-- What you will do --
In the listing below, find the line that contains "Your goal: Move" and the line that contains "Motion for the". Quote both and every line between them, exactly, and nothing more.

-- Supplied data --
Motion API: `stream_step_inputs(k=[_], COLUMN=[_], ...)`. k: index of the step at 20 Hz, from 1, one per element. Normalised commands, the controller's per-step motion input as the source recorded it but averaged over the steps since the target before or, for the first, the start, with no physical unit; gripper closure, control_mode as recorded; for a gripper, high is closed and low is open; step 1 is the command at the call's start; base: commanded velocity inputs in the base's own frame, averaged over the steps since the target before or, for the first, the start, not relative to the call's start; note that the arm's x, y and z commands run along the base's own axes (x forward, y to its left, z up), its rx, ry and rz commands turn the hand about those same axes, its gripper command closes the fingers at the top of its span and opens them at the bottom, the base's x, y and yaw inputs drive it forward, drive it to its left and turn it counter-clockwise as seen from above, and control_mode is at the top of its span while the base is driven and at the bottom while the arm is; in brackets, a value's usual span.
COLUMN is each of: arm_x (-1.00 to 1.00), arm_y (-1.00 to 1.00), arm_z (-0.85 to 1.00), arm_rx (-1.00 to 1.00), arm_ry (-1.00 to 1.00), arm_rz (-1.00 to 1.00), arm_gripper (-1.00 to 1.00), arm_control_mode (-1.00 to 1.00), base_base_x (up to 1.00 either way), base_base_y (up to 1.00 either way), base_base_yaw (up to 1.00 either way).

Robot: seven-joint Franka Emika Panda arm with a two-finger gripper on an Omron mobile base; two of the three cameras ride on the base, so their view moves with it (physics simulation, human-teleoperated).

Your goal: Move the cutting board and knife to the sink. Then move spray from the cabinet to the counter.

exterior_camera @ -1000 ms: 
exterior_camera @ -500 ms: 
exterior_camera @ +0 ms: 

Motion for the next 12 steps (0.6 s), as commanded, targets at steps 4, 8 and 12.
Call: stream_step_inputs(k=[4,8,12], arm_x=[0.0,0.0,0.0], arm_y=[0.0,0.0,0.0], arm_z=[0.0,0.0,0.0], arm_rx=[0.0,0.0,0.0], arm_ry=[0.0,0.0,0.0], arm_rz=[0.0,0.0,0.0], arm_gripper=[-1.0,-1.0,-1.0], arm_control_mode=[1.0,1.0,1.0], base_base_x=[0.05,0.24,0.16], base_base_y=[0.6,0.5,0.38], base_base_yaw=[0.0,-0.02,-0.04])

-- Answer area --
Your goal: Move the cutting board and knife to the sink. Then move spray from the cabinet to the counter.

exterior_camera @ -1000 ms: 
exterior_camera @ -500 ms: 
exterior_camera @ +0 ms: 

Motion for the next 12 steps (0.6 s), as commanded, targets at steps 4, 8 and 12.

That completes the output for this exercise.